Zwischen Zensur und Meinungsfreiheit
(Reichertshausen, hr)Foto: Archiv/Steffen
Bis auf den letzten Platz war der Sitzungssaal in Reichertshausen gefüllt. Unter den Zuhörern waren viele Mitglieder des OCV Steinkichen, denn der Faschingszug stand noch einmal auf der Tagesordnung. Wie sollte es nach dem Mediensturm, der über die kleine Gemeinde im Landkreis Pfaffenhofen nach dem Faschingssonntag hereingebrochen ist, weitergehen? Vor allem aber wollten viele OCVler wissen, wie der Gemeinderat zu der Panzeraffäre steht.
„Ich habe nie geglaubt, dass wir es mit unserer kleinen Gemeinde einmal in die internationalen Medien schaffen“, so Bürgermeister Reinhard Heinrich, der von einem regelrechten Belagerungszustand sprach. Auch sein Gemeinderatskollege Konrad Moll wurde von den Geschehnissen buchstäblich überrollt. Journalisten interviewten den Zugleiter, sein Name stand nicht nur in allen Medien, sondern auch im Internet. Sogar die Kripo stand plötzlich vor seiner Tür und das alles wegen eines Faschingswagens.
Niemand innerhalb des Gemeinderates hätte wohl geglaubt, dass der Faschingszug, dessen überregionale Bedeutung auch im Grundsatz von allen Ratsmitgliedern hervorgehoben wurde, so in die Medien gerät. „Je weiter die Journalisten von Reichertshausen entfernt waren, desto eindeutiger waren die Fragen. Es ging vielen in erster Linie nur darum ein ‚braunes Eck‘ ausfindig zu machen“, so Heinrich. Dass man letztlich über den Panzer und vor allem über seine Aufschrift „Ilmtaler Asylabwehr“ trefflich streiten konnte, das zeigte sich auch im Gemeinderat. Während der Rathauschef davon sprach, dass so etwas nicht noch einmal passieren dürfe und auch betonte, dass er den Panzer nicht hätte fahren lassen – vor allem aber wegen der Situation in Reichertshausen selbst –, betonte Zugleiter Moll, dass das Zensur wäre. „Ich möchte nicht, dass im Fasching kritische Themen so wie in Dachau ausgespart werden müssen“, erklärte Moll.
Auch sein CSU-Kollege Wolfgang Linner sprach sich gegen eine Zensur aus, dennoch sahen alle Ratsmitglieder doch auch Handlungsbedarf, denn 2017 feiert der OCV Steinkirchen sein 50-jähriges Jubiläum und da soll kein negativer Pressesturm über die kleine Gemeinde ziehen.
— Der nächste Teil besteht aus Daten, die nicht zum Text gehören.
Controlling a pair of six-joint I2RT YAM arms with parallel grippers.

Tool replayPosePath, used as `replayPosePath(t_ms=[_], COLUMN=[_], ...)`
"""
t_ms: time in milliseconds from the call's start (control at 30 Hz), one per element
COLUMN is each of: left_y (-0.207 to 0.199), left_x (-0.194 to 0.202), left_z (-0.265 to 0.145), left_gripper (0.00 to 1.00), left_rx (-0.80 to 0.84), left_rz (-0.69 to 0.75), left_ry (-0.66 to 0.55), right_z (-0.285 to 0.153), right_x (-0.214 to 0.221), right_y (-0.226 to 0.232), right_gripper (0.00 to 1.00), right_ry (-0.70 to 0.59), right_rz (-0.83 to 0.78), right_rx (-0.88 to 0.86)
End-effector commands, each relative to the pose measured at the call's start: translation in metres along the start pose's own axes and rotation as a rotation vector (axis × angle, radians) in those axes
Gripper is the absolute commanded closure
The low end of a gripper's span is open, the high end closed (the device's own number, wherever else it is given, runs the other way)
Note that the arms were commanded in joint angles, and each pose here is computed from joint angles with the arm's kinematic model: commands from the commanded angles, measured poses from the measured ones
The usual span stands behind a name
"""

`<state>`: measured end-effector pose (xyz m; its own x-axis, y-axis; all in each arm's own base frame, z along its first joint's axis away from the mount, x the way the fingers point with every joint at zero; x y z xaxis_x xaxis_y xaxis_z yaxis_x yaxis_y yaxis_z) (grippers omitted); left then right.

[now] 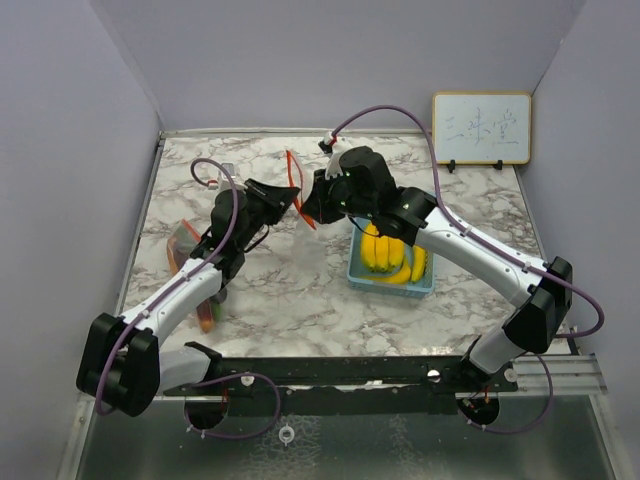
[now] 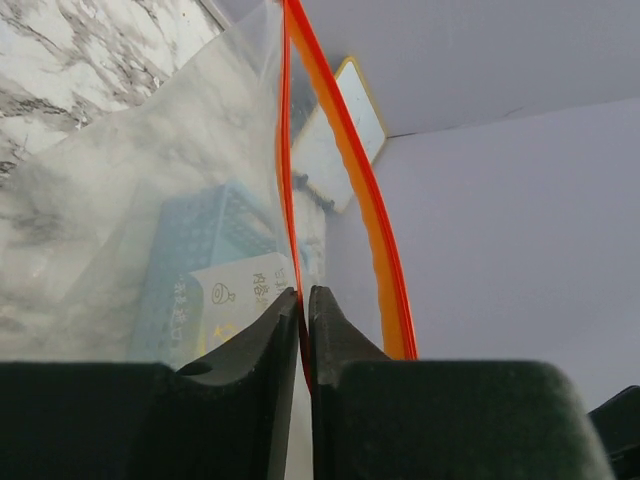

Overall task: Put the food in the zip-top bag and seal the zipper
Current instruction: Open the zipper of the food storage bag.

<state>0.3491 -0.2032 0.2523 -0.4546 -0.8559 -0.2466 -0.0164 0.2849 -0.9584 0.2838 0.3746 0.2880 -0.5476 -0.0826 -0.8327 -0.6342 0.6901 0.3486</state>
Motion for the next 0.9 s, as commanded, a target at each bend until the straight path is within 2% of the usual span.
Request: replayPosePath(t_ms=[0,133,267,367,500,633,767,867], left_y=[-0.022,-0.026,-0.03,-0.027,-0.018,-0.004,0.007,0.016], left_x=[-0.003,-0.008,-0.026,-0.045,-0.05,-0.048,-0.048,-0.042], left_z=[0.003,0.001,-0.008,-0.021,-0.042,-0.067,-0.085,-0.087], left_gripper=[0.99,1.0,1.0,1.0,1.0,1.0,1.0,1.0], left_rx=[0.07,0.04,-0.051,-0.179,-0.311,-0.394,-0.452,-0.452], left_rz=[0.041,0.155,0.409,0.592,0.794,0.901,1.003,1.016], left_ry=[0.007,0.003,-0.029,-0.045,0.059,0.162,0.25,0.283], right_z=[-0.004,-0.009,-0.017,-0.022,-0.03,-0.031,-0.022,-0.013], right_x=[-0.01,-0.009,-0.006,-0.003,-0.001,0.007,0.042,0.061], right_y=[0.005,-0.015,-0.044,-0.068,-0.103,-0.145,-0.175,-0.167], right_gripper=[0.98,0.98,0.98,0.98,0.98,0.98,0.98,0.97], right_ry=[-0.022,-0.025,-0.033,-0.043,-0.089,-0.1,0.037,0.102], right_rz=[-0.015,0.006,0.027,0.034,0.057,0.107,0.136,0.132], right_rx=[-0.01,0.114,0.288,0.423,0.602,0.726,0.799,0.716])
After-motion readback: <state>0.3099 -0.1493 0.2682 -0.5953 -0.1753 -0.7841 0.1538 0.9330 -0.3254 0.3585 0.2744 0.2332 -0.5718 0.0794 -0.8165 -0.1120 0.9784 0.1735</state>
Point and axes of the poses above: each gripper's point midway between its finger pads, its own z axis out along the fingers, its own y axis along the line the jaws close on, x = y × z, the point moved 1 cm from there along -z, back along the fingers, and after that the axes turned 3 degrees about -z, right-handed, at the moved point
Was man in diesem Zusammenhang genau unternehmen kann, das soll gemeinsam mit den Ehrenamtlichen geklärt werden. Welche Maßnahmen genau ins Auge gefasst werden können, das konnte zu diesem Zeitpunkt noch niemand sagen. „Jetzt müssen die Wunden, die dadurch aufgerissen worden sind, erst einmal heilen“, so Heinrich.
Deutlich wurden die Räte dann aber noch einmal in Richtung des Kreisrates Florian Simbeck. Auch wenn sein Name nicht offen genannt wurde, so machten einige doch ihrem Ärger Luft. „Der Panzer war geschmacklos, aber von der Aktion meines Parteikollegen distanziere ich mich deutlich“, erklärte Benjamin Bertram-Pfister (SPD) und auch Klaus König stieß seitens der CSU ins gleiche Horn und warf die rhetorische Frage auf, ob sich der medienerfahrene Kreisrat nicht bewusst gewesen sei, was er damit auslöst. Eine Frage, auf die nicht nur die Ratsmitglieder selbst, sondern auch die Zuhörer keine Antwort brauchten. Erst durch die Öffentlichkeit in Facebook wurde der Panzer zum Politikum.
Eine Situation, die sich im kommenden Jahr nicht noch einmal wiederholen soll. „Mehrere tausend Menschen stehen beim Gaudiwurm an den Straßen, jubeln den Narren zu und genießen ein paar unbeschwerte Stunden in unserer Gemeinde. Das soll auch in Zukunft wieder so sein“, erklärte Reichertshausens Bürgermeister Heinrich und plädierte für mehr Sensibilität bei den Themen. Eine Position, der sich auch Benjamin Bertram-Pfister anschloss: „Es gibt einfach Themen, die am Ende allen schaden.“ Grundsätzlich will man den Reichertshausener Faschingszug gemeinsam mit den verantwortlichen des OCV wieder auf gesunde Beine stellen, eine Zensur soll es künftig aber nicht geben.